For decades now, sex workers in Europe have been combatting calls to ‘abolish prostitution’. These have gained prominence via the conflation of trafficking and sex work. Researchers have repeatedly demonstrated that this conflation is flawed, yet it continues to be championed by opponents of the ‘sex work is work’ approach.
At the heart of this dispute is the so-called Swedish Model. Born one year before the Palermo Protocol, this policy criminalises the clients of sex workers in order to end demand for sex work and, its proponents would believe, for trafficked women. Despite its many flaws, this model has now been adopted in Norway, Ireland, France, Northern Ireland, Israel, and Canada. Other countries are currently debating whether to adopt it as well.

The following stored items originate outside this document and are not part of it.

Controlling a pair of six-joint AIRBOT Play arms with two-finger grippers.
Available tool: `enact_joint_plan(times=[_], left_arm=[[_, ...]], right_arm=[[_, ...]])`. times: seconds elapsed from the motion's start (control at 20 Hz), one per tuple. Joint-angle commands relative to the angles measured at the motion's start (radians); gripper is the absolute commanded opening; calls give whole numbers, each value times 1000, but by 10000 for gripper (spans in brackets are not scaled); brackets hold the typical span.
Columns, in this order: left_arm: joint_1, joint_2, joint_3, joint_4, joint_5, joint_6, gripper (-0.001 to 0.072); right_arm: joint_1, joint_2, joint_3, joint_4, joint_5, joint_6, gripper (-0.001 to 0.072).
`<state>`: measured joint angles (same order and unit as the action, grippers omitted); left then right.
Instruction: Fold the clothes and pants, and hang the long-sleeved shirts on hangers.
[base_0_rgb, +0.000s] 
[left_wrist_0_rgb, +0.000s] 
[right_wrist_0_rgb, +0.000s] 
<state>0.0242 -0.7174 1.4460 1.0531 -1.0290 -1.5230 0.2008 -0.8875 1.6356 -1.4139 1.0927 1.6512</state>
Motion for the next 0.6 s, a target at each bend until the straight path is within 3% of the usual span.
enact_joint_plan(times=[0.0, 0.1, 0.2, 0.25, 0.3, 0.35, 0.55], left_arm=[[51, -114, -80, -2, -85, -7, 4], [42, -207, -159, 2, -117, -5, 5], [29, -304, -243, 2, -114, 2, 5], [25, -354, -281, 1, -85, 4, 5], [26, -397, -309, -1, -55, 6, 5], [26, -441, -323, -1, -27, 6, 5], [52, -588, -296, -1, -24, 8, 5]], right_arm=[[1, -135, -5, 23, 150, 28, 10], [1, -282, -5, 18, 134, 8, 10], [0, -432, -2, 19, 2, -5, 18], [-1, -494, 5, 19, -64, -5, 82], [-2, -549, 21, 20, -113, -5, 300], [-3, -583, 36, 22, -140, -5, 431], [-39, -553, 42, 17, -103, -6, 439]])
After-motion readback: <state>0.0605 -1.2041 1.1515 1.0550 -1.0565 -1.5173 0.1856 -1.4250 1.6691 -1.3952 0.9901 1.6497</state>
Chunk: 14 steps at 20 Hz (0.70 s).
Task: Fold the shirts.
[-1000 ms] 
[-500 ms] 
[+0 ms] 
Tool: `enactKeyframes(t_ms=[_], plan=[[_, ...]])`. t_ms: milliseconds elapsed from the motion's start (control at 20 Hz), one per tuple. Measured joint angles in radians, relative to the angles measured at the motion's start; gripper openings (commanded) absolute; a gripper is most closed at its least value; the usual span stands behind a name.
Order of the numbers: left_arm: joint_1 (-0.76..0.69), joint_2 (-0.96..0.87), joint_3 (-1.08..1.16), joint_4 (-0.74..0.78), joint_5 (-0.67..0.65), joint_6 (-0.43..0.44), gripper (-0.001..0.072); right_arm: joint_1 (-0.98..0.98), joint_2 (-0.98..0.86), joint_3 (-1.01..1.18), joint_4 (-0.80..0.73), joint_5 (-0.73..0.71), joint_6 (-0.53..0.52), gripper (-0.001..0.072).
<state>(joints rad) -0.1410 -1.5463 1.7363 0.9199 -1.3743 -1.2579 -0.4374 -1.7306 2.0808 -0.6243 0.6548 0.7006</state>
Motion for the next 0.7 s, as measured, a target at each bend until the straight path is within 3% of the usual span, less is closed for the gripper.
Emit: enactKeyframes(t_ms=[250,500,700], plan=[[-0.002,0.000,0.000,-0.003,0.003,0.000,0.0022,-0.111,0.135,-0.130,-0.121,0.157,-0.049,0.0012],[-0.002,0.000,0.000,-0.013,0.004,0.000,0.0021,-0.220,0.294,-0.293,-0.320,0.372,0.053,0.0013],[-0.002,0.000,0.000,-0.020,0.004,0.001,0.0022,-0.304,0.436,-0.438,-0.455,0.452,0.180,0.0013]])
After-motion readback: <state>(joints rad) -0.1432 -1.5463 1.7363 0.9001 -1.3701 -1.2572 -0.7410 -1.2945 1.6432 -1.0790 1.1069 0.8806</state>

Meanwhile, both the protocol’s and the Swedish Model’s overwhelming focus on criminal justice has channelled immense resources into the investigation and prosecution of traffickers, as well as into programmes designed to prohibit prostitution in all but name.
Criminalisation that harms
Despite political rhetoric framing anti-trafficking work as grounded in human rights, punitive approaches remain dominant. To a large extent, anti-trafficking has come to mean the criminalisation of users of services and goods produced by victims. Thanks to the blanket conflation of sex work and trafficking, combating trafficking for sexual exploitation has thus translated into criminalising the users (clients) of all sex workers.
The vulnerabilities brought on by the criminalisation of demand have been exacerbated by the criminalisation of facilitating sex work. This is often assumed to be a provision against abusive pimps, but under repressive prostitution and anti-trafficking regimes it goes much further. Any third-party facilitation of prostitution risks arrest and prosecution, and no distinction is drawn between abusive employers and groups of sex workers working together for safety. Thanks to laws such as FOSTA/SESTA in the United States, third party criminalisation has extended into the digital realm, with websites, applications, and online advertising platforms being shut down for facilitating prostitution and/or trafficking.
Sex workers are not welcome in anti-trafficking spaces, where a dogmatic approach to prostitution as a form of slavery prevails.
Much of this opposition to sex work has come from conservatives, who continue to understand sex in terms of purity and male control over women. However, the most visible champions of the conflation of sex work and trafficking have been radical feminists. Sometimes also described as ‘carceral feminists’, these individuals have made the criminalisation of the purchase of sex their central demand and rallying cry despite the harmful effects it brings to sex working communities.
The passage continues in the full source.